TASK INSTRUCTIONS :: Each entry must be given again exactly; images do not belong in the copy.
════════════════
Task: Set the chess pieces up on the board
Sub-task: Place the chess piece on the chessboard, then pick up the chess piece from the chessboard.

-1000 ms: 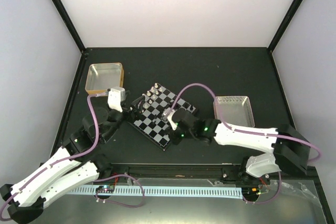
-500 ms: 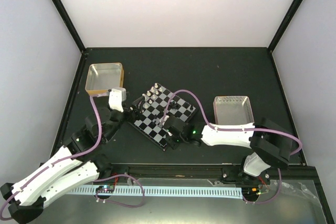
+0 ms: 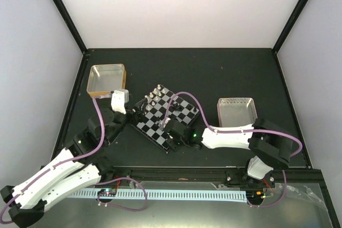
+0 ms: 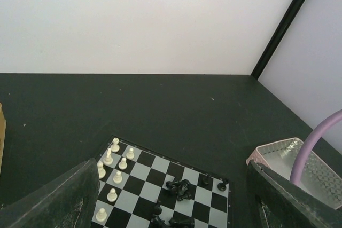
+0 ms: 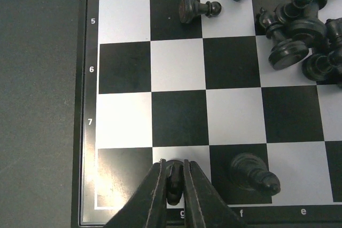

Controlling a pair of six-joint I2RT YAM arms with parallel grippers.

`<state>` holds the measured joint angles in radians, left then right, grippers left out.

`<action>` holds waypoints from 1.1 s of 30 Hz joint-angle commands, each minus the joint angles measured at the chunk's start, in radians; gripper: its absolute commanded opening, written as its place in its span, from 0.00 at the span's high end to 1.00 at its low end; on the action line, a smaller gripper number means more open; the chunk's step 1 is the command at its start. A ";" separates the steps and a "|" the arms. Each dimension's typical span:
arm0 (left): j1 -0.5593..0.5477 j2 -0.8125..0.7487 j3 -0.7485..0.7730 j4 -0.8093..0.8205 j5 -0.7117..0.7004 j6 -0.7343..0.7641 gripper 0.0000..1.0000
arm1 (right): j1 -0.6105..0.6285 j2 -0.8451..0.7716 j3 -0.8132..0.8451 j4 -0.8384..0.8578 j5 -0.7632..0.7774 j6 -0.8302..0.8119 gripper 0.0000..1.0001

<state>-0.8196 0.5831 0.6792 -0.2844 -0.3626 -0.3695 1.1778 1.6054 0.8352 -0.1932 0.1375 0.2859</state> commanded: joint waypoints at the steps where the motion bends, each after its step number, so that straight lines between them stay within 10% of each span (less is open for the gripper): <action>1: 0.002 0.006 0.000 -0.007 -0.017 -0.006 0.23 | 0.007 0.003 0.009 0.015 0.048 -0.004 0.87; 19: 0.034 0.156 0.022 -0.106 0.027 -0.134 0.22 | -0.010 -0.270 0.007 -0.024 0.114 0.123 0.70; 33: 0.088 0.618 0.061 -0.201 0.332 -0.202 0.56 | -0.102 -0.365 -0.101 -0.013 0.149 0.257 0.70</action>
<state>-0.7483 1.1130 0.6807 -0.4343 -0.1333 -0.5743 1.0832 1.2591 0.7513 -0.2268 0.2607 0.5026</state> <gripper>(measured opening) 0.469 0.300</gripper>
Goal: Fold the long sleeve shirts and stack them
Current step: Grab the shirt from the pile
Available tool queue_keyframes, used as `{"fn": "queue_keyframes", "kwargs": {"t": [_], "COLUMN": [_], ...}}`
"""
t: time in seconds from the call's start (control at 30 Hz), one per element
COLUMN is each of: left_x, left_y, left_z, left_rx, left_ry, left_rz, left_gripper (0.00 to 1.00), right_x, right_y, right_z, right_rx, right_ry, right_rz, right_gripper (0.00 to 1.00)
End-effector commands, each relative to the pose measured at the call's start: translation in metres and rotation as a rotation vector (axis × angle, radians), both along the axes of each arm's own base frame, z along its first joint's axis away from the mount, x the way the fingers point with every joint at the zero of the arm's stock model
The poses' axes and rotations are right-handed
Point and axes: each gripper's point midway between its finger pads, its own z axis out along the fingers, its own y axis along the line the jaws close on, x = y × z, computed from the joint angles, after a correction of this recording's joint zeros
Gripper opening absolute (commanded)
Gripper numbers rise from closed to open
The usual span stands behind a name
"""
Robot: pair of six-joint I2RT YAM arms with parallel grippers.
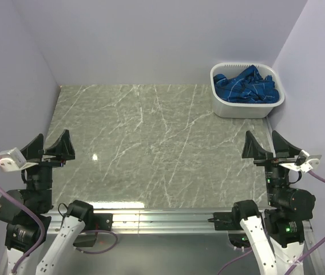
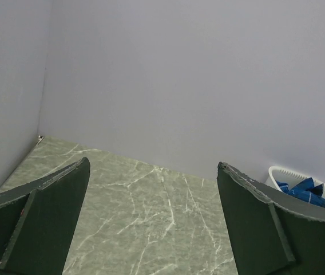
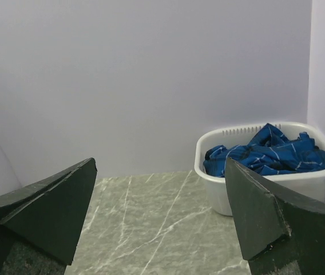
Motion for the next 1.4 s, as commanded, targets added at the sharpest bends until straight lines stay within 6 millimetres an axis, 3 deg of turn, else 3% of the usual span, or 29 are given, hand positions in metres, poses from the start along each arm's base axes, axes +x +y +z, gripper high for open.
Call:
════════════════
ANSWER AREA ::
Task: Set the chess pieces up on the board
Sub-task: Place the chess piece on the chessboard, then pick up the chess piece from the chessboard.

-1000 ms: 
-500 ms: 
+0 ms: 
+0 ms: 
+0 ms: 

Controlling a pair of six-joint I2RT YAM arms with parallel grippers.

`<state>` holds the measured joint angles in radians, left then right, grippers left out.

`<action>` holds waypoints from 1.1 s of 30 Hz joint-angle commands, each minus the joint angles measured at the chunk's start, in radians; gripper: its absolute commanded opening, written as its place in its span, from 0.00 at the span's high end to 1.00 at its low end; on the action line, a smaller gripper number means more open; the chunk's step 1 is the command at its start. A ";" separates the steps and a "|" the arms. Each dimension's typical span:
arm0 (left): j1 -0.5593..0.5477 j2 -0.8125..0.7487 j3 -0.7485..0.7730 j4 -0.8093..0.8205 j5 -0.7117..0.7004 j6 -0.7343..0.7641 gripper 0.0000..1.0000
arm1 (right): j1 -0.6105..0.6285 j2 -0.8451..0.7716 j3 -0.8132..0.8451 j4 -0.8384..0.8578 j5 -0.7632..0.7774 j6 -0.8302..0.8119 gripper 0.0000..1.0001

<state>-0.8196 0.5831 0.6792 -0.2844 -0.3626 -0.3695 1.1778 1.6054 0.8352 -0.1932 0.1375 0.2859</state> commanded: joint waypoints at the steps where the motion bends, each after its step number, so that straight lines between them stay within 10% of each span (less is open for the gripper): <action>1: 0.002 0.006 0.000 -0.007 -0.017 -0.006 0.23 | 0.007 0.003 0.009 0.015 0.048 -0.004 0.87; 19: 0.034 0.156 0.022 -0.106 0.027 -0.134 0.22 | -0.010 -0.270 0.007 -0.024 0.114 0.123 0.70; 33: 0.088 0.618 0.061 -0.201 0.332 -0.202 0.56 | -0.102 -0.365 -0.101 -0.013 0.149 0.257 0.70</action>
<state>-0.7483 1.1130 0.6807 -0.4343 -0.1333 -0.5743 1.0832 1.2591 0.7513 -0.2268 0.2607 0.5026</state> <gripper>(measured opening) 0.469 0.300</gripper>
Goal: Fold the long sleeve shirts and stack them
Current step: Grab the shirt from the pile
Available tool queue_keyframes, used as `{"fn": "queue_keyframes", "kwargs": {"t": [_], "COLUMN": [_], ...}}`
"""
t: time in seconds from the call's start (control at 30 Hz), one per element
COLUMN is each of: left_x, left_y, left_z, left_rx, left_ry, left_rz, left_gripper (0.00 to 1.00), right_x, right_y, right_z, right_rx, right_ry, right_rz, right_gripper (0.00 to 1.00)
End-effector commands, each relative to the pose measured at the call's start: translation in metres and rotation as a rotation vector (axis × angle, radians), both along the axes of each arm's own base frame, z along its first joint's axis away from the mount, x the way the fingers point with every joint at the zero of the arm's stock model
The poses' axes and rotations are right-handed
Point and axes: each gripper's point midway between its finger pads, its own z axis out along the fingers, its own y axis along the line the jaws close on, x = y × z, computed from the joint angles, after a correction of this recording's joint zeros
Gripper opening absolute (commanded)
Gripper numbers rise from closed to open
The usual span stands behind a name
"""
Robot: pair of six-joint I2RT YAM arms with parallel grippers.
Motion for the next 1.4 s, as commanded, targets added at the sharpest bends until straight lines stay within 6 millimetres an axis, 3 deg of turn, else 3% of the usual span, or 29 are given, hand positions in metres, poses from the start along each arm's base axes, axes +x +y +z, gripper high for open.
Call:

No other output is needed; the exercise is complete.